How nice would it be if we could solve all the male/female communication problems right here on Twenty Four At Heart? Or maybe just minimize the gender gap somewhat? Earlier this week I opened a can of worms when I discussed (here and here) an article I read which stated men read sex into the majority of female communication.
The posts brought forth a lot of emotion and a lot of varying opinions. Some of it was funny, some of it was angry, and some of it was heartfelt. Every comment and every email I received made it very clear to me that the sexes are miles apart in many ways. I hate to speak in generalities, but in a blog forum, I have to. Individually you and I could sit down and discuss particulars, but I am not able to do that here. That's disclaimer number one.
Disclaimer number two is that I have always had a fair number of male friends. I attribute it to growing up in a neighborhood with a lot of boys and very few girls. I relate well to men. That being said, I have many platonic male friends even now. If I'm misguided in regard to those friendships (and I don't believe I am), I'd rather stay oblivious and continue viewing them in the light I currently do.
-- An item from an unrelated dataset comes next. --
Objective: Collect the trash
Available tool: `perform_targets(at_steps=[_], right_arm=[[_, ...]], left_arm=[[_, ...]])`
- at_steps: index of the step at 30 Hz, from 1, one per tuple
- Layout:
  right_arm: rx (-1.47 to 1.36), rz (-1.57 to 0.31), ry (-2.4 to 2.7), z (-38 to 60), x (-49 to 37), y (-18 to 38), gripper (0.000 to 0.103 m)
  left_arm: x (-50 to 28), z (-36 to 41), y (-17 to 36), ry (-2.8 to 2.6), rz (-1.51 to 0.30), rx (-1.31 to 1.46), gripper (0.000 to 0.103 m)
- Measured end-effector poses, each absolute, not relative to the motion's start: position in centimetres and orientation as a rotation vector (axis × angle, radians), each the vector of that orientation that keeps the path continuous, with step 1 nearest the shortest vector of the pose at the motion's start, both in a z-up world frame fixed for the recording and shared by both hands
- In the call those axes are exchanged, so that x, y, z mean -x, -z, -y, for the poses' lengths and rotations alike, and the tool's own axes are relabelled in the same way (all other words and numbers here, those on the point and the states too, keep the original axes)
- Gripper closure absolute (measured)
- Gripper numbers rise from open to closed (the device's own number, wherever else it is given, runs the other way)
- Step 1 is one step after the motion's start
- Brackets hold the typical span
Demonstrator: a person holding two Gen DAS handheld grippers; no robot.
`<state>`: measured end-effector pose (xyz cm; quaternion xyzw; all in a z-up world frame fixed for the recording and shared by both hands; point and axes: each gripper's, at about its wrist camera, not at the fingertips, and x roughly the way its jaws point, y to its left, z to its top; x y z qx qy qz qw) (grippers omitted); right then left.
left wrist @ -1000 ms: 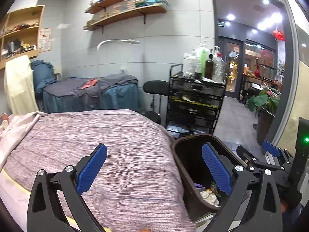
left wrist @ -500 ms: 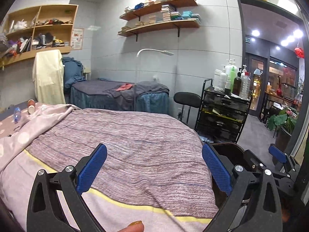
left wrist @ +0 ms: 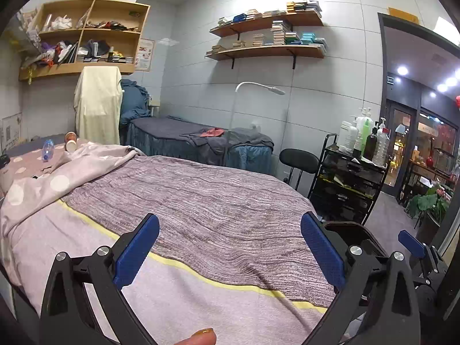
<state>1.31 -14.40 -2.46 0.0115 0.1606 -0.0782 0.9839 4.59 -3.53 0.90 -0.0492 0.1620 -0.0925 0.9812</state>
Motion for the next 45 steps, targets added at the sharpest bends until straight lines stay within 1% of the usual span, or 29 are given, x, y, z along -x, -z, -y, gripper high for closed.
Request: perform_targets(at_steps=[13,45], right_arm=[[-0.046,-0.32,0.127,13.65,-0.62,2.18,0.006],[-0.056,-0.327,0.14,14.48,-0.62,2.3,0.006]], left_arm=[[-3.94,2.51,-0.48,0.138,-0.3,0.097,0.006],[-3.89,2.39,-0.34,0.141,-0.304,0.103,0.006]])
Disclaimer number three: To my male readers ... I am quite sure that you are all wonderful partners to your significant others. None of the generalities about men in these gender gap posts are pointed at you specifically, so please don't get defensive. I am quite sure you court your loved one with sweet words and tender touches and that none of this applies to you whatsoever.
OK, have I covered my ass now?
To the female reader who asked me why men like blow jobs? I am not a man, so I can't speak for men. If I had to hypothesize, I would say because it feels good. Just a wild guess.
Regarding the question about butt cracks possibly interfering with the style/look of your dress when you go commando, I refer you back to my response in the comment section of yesterday's post.
To all men everywhere? There was a recurring theme in the feedback I got from women. We hate to be groped. Hate it. I'm sure you never do this, so please tell all your male friends who may not be as enlightened as you are. When we are standing in the kitchen slaving over lovingly preparing a meal for you, don't walk by and squeeze our ass so hard we jump in the air. Also, we aren't cows and don't get turned on in the least when you can't resist reaching out and squeezing our tits hard enough to milk us.
Not that Briefcase has ever done anything of the sort. Ahem ....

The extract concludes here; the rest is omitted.